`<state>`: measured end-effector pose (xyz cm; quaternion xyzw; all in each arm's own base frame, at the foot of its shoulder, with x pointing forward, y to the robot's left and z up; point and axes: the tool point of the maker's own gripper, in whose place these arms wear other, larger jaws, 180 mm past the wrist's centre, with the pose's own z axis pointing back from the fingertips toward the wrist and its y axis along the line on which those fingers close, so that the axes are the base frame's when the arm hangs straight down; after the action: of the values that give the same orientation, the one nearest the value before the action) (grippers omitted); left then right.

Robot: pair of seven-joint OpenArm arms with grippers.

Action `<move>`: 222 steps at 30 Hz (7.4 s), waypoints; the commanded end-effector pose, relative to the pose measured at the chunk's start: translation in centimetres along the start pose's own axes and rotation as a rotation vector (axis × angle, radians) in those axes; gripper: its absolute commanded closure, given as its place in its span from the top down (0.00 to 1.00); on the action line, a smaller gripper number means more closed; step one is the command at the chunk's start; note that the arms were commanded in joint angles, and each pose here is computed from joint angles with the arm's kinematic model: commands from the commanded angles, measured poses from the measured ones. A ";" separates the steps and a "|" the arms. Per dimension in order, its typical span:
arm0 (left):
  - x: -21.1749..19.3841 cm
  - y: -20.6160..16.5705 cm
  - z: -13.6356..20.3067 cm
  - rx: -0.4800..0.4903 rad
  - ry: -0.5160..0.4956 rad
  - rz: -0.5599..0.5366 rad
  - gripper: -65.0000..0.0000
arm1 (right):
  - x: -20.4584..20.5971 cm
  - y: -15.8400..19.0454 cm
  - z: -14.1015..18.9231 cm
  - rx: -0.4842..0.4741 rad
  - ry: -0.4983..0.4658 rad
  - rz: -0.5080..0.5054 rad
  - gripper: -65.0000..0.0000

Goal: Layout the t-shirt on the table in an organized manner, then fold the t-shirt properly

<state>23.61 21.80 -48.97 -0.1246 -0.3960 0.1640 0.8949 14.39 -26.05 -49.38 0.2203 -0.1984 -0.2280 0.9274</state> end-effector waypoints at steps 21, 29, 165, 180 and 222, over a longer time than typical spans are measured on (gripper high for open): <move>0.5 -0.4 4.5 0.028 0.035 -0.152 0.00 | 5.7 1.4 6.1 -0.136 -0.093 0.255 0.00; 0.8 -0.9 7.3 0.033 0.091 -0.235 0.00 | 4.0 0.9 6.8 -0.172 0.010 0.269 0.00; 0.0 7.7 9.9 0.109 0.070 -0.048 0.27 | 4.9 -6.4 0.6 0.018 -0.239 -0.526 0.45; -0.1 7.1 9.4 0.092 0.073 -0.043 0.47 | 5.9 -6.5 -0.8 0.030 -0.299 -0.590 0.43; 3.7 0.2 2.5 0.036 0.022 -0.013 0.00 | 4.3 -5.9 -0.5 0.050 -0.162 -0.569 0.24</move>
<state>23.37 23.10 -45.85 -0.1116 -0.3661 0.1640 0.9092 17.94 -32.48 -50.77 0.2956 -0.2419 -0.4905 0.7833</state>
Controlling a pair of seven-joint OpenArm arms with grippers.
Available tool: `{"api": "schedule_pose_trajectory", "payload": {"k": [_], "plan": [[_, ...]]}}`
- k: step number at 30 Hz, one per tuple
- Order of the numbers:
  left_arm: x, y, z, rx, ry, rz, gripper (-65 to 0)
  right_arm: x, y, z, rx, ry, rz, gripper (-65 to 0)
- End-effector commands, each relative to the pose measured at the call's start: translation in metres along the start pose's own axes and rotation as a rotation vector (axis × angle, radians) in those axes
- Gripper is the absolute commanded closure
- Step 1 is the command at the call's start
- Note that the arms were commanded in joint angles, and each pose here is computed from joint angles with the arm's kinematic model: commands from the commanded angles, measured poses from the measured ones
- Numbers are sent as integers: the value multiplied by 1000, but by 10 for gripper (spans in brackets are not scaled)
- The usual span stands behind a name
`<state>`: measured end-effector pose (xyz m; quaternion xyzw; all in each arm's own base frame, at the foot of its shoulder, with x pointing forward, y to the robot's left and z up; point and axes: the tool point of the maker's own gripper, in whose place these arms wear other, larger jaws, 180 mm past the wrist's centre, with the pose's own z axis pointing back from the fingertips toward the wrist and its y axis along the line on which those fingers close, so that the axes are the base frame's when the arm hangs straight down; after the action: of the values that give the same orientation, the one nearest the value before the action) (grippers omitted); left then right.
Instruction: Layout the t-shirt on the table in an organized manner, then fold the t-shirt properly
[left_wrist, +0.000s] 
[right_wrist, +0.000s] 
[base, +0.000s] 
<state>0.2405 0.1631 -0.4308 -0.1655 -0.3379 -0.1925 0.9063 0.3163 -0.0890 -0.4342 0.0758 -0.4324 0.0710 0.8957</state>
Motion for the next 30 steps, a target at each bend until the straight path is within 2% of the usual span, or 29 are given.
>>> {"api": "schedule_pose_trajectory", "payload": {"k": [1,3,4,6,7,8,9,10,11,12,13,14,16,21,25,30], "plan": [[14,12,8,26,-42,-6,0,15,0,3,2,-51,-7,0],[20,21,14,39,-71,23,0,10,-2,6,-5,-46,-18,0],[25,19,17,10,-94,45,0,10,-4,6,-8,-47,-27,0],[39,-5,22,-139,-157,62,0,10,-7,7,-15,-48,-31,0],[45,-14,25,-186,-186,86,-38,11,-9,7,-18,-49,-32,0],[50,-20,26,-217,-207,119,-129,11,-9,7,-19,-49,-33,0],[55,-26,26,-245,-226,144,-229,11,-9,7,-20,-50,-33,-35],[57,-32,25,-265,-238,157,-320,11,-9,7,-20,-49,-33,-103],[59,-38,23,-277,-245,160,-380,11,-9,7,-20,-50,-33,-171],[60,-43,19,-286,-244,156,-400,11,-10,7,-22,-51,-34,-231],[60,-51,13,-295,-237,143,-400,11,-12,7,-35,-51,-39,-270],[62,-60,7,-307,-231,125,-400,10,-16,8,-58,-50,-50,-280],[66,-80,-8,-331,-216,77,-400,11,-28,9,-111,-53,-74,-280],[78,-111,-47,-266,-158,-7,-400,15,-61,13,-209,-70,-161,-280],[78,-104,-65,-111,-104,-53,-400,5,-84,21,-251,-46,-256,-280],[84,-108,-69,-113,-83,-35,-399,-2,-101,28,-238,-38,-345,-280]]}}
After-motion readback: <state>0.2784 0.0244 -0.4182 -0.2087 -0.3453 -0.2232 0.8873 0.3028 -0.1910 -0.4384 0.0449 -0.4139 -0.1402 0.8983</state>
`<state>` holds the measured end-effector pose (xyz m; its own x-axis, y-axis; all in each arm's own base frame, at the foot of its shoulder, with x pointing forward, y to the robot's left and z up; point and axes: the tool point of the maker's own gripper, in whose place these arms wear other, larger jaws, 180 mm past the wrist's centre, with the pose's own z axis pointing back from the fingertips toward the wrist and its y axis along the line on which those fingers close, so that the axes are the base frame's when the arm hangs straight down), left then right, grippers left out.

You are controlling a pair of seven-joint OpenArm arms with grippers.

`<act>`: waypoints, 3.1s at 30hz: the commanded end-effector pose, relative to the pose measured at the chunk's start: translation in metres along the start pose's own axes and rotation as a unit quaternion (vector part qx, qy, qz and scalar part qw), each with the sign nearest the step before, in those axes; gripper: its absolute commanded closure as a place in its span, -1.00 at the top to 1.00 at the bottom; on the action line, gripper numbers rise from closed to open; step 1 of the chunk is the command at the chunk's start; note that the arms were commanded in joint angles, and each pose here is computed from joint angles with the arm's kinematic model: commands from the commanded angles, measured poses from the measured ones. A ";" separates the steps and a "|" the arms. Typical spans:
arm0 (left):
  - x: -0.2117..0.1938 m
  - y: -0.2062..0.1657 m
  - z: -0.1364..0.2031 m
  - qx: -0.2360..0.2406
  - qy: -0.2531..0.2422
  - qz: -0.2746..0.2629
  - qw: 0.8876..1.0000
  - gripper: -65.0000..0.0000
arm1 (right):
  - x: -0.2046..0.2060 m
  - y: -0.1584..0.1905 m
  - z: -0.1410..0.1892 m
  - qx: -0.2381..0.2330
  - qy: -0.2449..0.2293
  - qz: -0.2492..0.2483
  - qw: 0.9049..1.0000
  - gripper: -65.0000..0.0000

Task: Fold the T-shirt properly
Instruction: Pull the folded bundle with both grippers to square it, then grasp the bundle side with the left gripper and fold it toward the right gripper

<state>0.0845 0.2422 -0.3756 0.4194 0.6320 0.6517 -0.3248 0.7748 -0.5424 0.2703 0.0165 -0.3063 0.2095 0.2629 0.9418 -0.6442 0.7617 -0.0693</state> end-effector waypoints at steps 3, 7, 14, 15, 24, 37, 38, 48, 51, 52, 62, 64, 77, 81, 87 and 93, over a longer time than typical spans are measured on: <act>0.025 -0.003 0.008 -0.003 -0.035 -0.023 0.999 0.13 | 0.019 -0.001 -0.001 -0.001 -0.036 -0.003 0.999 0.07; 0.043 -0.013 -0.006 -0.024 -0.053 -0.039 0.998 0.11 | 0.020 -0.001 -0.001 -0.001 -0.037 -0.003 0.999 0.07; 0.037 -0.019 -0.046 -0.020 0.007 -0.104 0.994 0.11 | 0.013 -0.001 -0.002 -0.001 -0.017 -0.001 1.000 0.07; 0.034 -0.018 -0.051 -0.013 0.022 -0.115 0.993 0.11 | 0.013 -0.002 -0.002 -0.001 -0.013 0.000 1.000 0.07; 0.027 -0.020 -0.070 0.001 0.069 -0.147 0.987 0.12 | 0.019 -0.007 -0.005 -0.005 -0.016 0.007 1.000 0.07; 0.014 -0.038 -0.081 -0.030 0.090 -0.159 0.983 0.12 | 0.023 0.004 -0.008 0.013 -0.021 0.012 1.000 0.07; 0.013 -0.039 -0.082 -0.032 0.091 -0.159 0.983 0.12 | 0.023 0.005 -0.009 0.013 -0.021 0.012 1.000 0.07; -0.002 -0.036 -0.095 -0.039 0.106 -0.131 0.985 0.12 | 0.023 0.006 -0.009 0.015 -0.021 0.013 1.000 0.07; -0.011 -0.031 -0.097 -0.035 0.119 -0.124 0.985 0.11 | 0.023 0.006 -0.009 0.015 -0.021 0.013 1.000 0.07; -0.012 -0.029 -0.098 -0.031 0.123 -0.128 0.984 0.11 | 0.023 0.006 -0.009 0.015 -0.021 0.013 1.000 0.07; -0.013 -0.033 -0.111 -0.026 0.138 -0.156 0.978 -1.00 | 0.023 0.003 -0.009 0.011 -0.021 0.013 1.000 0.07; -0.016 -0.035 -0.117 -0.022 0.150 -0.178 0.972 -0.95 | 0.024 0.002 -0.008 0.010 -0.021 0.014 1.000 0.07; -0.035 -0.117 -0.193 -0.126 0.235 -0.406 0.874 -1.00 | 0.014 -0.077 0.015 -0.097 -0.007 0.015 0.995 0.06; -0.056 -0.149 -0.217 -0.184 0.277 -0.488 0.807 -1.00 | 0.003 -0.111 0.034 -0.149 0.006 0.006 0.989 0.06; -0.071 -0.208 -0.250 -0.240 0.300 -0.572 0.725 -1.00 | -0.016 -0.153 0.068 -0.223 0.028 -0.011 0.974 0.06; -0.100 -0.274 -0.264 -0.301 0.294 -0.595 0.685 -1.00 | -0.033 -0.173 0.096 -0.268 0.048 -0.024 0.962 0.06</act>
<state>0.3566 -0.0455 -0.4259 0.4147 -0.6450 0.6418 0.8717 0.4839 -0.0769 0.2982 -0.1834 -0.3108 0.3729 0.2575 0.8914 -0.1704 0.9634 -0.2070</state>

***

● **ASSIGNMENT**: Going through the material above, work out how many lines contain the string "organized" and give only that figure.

● **EXPECTED OUTPUT**: 2